**WORK ITEM:**
The data below should be restated word for word, pictures omitted.

[Stored records]
== Segment start ==

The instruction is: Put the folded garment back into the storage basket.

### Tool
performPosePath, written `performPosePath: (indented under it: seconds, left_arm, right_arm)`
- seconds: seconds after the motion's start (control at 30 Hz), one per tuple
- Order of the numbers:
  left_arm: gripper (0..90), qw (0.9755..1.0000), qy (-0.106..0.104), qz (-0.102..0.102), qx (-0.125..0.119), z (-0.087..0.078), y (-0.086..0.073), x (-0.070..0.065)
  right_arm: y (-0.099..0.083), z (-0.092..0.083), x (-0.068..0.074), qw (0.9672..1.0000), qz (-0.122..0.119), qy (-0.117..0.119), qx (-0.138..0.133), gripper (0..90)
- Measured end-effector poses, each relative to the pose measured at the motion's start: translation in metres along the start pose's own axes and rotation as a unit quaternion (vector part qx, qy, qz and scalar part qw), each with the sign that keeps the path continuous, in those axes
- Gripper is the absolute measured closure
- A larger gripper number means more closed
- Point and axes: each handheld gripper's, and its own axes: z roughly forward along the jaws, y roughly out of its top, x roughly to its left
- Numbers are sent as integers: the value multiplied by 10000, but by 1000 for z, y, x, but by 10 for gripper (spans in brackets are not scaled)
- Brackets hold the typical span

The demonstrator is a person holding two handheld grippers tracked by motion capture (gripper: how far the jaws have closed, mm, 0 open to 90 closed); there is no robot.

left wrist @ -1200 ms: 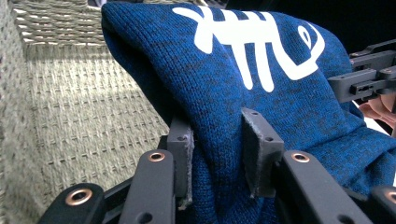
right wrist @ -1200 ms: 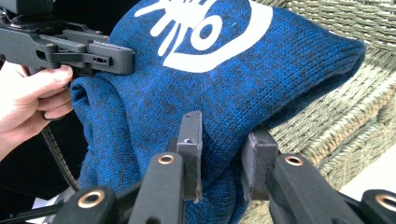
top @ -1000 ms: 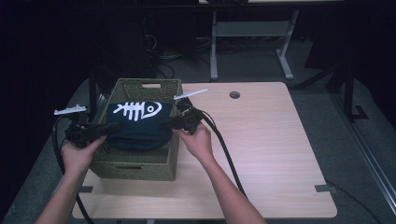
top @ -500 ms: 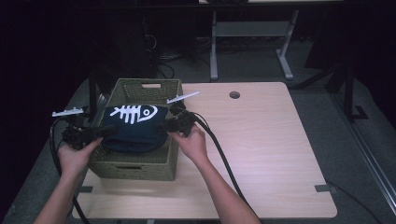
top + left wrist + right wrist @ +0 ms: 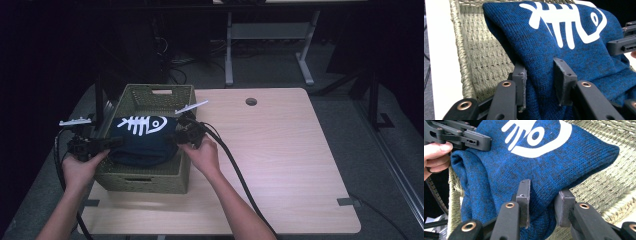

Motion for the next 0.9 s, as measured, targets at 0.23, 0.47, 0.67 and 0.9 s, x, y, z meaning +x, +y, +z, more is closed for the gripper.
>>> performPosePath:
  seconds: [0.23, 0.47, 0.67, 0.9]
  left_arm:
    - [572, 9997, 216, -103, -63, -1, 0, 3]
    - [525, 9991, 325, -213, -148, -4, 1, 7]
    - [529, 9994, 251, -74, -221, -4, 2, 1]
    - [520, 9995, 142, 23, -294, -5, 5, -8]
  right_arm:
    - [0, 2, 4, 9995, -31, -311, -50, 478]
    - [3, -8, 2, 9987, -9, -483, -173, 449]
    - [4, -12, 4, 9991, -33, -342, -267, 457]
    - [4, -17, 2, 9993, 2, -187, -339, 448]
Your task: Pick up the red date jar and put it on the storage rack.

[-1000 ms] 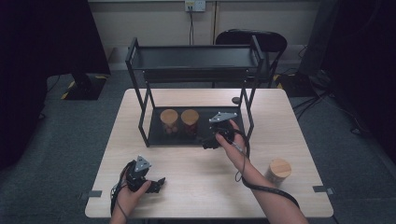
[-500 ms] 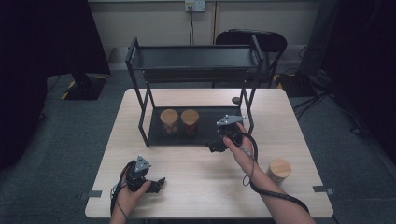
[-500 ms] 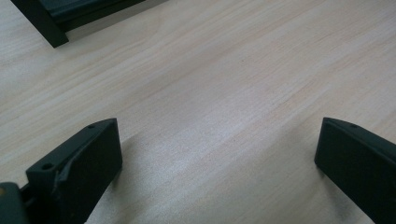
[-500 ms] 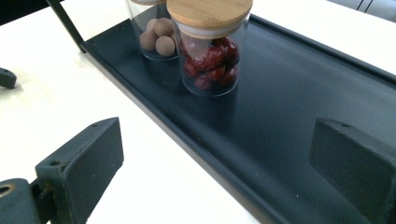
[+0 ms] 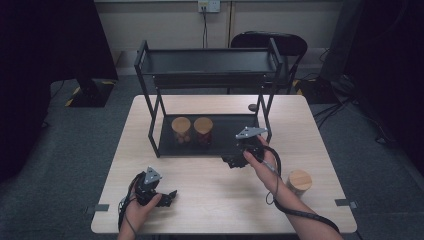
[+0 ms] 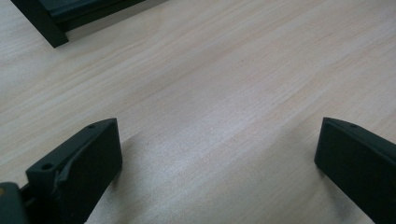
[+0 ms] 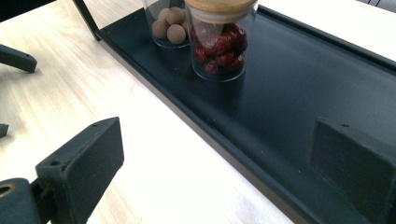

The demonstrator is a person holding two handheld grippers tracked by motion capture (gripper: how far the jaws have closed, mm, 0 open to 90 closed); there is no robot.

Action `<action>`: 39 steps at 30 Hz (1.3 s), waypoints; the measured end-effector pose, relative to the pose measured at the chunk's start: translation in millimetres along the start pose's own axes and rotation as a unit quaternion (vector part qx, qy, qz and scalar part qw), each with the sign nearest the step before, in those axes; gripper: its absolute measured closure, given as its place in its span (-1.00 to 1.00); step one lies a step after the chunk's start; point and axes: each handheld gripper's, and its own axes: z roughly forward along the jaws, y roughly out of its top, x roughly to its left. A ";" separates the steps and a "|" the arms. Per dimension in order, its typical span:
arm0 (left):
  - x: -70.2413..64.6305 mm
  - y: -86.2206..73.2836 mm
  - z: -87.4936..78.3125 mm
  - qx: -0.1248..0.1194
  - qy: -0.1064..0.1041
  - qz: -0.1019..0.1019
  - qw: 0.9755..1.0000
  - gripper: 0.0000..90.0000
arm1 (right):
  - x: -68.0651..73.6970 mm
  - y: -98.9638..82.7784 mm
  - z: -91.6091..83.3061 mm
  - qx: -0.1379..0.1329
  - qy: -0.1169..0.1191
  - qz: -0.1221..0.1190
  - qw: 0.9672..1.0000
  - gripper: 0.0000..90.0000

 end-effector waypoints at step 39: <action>0.0 0.0 0.0 0.000 0.000 0.000 1.000 -0.99 | -19.7 -34.9 -60.1 -0.012 -0.003 0.028 1.000 -0.94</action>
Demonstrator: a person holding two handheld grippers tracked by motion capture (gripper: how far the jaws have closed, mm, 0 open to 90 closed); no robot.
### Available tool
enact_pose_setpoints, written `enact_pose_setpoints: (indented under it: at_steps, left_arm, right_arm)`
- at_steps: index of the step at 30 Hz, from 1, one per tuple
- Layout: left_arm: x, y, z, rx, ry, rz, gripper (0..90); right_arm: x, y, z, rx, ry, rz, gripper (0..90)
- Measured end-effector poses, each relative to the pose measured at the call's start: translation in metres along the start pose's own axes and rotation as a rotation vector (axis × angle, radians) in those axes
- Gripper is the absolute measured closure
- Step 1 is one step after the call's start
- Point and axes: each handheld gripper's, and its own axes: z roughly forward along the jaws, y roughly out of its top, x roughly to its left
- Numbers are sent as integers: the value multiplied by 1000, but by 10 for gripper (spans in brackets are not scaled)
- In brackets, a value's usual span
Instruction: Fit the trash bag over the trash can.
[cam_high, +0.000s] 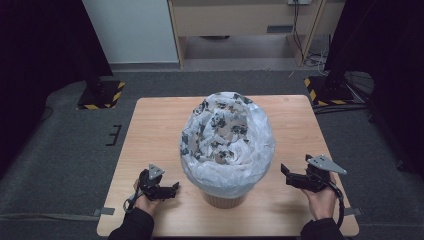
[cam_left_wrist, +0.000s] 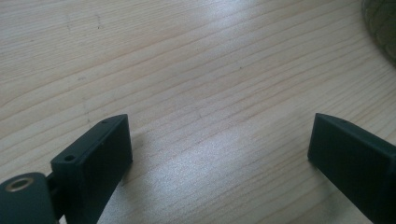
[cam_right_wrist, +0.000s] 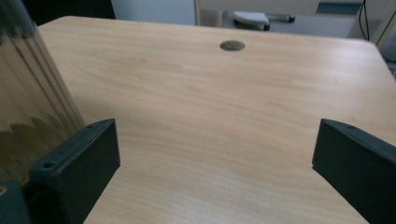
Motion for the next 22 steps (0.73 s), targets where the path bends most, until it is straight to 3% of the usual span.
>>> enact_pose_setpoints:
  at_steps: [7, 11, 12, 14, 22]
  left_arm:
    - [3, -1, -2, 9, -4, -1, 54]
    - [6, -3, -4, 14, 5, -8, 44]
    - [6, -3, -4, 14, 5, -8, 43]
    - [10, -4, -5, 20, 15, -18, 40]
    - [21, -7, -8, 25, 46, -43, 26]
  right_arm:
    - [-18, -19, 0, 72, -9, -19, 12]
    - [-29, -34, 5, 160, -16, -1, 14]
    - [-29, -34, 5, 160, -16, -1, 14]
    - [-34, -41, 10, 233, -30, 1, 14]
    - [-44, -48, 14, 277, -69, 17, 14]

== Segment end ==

**YOUR SOLUTION:**
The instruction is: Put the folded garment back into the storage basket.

### Tool
performPosePath, written `performPosePath: (indented under it: seconds, left_arm, right_arm)`
- seconds: seconds after the motion's start (control at 30 Hz), one per tuple
- Order of the numbers:
  left_arm: gripper (0..90), qw (0.9755..1.0000), qy (-0.106..0.104), qz (-0.102..0.102), qx (-0.125..0.119), z (-0.087..0.078), y (-0.086..0.073), x (-0.070..0.065)
  right_arm: y (-0.099..0.083), z (-0.092..0.083), x (-0.068..0.074), qw (0.9672..1.0000), qz (-0.122..0.119), qy (-0.117..0.119), qx (-0.138..0.133), gripper (0..90)
- Measured end-effector poses, each relative to the pose measured at the motion's start: translation in metres along the start pose's own axes and rotation as a unit quaternion (vector part qx, qy, qz and scalar part qw), each with the sign that keeps the path continuous, in those axes
- Gripper is the absolute measured closure
- A larger gripper number means more closed
- Point and axes: each handheld gripper's, and its own axes: z roughly forward along the jaws, y roughly out of its top, x roughly to its left
- Numbers are sent as integers: the value multiplied by 10000, but by 1000 for z, y, x, but by 10 for gripper (spans in brackets are not scaled)
- Brackets hold the typical span

The demonstrator is a person holding two handheld grippers tracked by motion capture (gripper: how far the jaws have closed, mm, 0 open to 90 closed); there is no robot.

left wrist @ -1200 ms: 
right wrist @ -1200 ms: 
top @ -1000 ms: 
top @ -500 ms: 
top + left wrist + right wrist @ +0 ms: 

Motion for the next 0.9 s, as measured, targets at 0.23, 0.47, 0.67 and 0.9 s, x, y, z meaning +x, +y, +z, more is closed for the gripper.
>>> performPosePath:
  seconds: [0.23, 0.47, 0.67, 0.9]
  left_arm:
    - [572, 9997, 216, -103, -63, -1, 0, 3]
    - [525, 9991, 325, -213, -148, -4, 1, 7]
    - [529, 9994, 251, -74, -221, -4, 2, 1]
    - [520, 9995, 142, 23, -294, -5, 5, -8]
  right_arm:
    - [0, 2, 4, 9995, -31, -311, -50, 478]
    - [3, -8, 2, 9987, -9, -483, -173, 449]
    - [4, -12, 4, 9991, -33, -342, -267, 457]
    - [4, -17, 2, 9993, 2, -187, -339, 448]
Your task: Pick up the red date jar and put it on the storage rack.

[-1000 ms] 
[-500 ms] 
[-500 ms] 
[-500 ms] 
[+0 ms] 
[+0 ms] 
[+0 ms] 

The demonstrator is a person holding two handheld grippers tracked by motion capture (gripper: how far the jaws have closed, mm, 0 open to 90 closed); there is no robot.

Action `<action>`: 39 steps at 30 Hz (1.3 s), waypoints; the measured end-effector pose, relative to the pose measured at the chunk's start: translation in millimetres along the start pose's own axes and rotation as a unit quaternion (vector part qx, qy, qz and scalar part qw), each with the sign nearest the step before, in those axes; gripper: its absolute measured closure, given as its place in its span (-1.00 to 1.00); step one lies a step after the chunk's start; point and axes: each handheld gripper's, and its own axes: z roughly forward along the jaws, y roughly out of its top, x roughly to its left. A ";" separates the steps and a "|" the arms. Per dimension in order, its typical span:
arm0 (left):
  - x: -70.2413..64.6305 mm
  - y: -86.2206..73.2836 mm
  - z: -87.4936..78.3125 mm
  - qx: -0.1248..0.1194
  - qy: -0.1064..0.1041
  - qz: -0.1019..0.1019
  - qw: 0.9755..1.0000
  - gripper: 0.0000..90.0000
arm1 (right):
  - x: -68.0651..73.6970 mm
  - y: -98.9638..82.7784 mm
  - z: -91.6091..83.3061 mm
  - qx: -0.1379..0.1329
  - qy: -0.1169..0.1191
  - qz: -0.1221..0.1190
  - qw: 0.9672..1.0000
  - gripper: 0.0000..90.0000

 end-effector waypoints at step 39: <action>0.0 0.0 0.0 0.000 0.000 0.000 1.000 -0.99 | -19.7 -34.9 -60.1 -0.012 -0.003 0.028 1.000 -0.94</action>
Demonstrator: a person holding two handheld grippers tracked by motion capture (gripper: how far the jaws have closed, mm, 0 open to 90 closed); no robot.
### Available tool
enact_pose_setpoints, written `enact_pose_setpoints: (indented under it: at_steps, left_arm, right_arm)`
- at_steps: index of the step at 30 Hz, from 1, one per tuple
- Layout: left_arm: x, y, z, rx, ry, rz, gripper (0..90); right_arm: x, y, z, rx, ry, rz, gripper (0..90)
- Measured end-effector poses, each relative to the pose measured at the call's start: translation in metres along the start pose's own axes and rotation as a rotation vector (axis × angle, radians) in those axes
- Gripper is the absolute measured closure
- Step 1 is one step after the call's start
- Point and axes: each handheld gripper's, and its own axes: z roughly forward along the jaws, y roughly out of its top, x roughly to its left
- Numbers are sent as integers: the value multiplied by 1000, but by 10 for gripper (spans in brackets are not scaled)
- In brackets, a value's usual span
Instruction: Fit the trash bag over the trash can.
[cam_high, +0.000s] 
[cam_left_wrist, +0.000s] 
[cam_right_wrist, +0.000s] 
Motion for the next 22 steps (0.73 s), targets where the path bends most, until it is straight to 3% of the usual span.
>>> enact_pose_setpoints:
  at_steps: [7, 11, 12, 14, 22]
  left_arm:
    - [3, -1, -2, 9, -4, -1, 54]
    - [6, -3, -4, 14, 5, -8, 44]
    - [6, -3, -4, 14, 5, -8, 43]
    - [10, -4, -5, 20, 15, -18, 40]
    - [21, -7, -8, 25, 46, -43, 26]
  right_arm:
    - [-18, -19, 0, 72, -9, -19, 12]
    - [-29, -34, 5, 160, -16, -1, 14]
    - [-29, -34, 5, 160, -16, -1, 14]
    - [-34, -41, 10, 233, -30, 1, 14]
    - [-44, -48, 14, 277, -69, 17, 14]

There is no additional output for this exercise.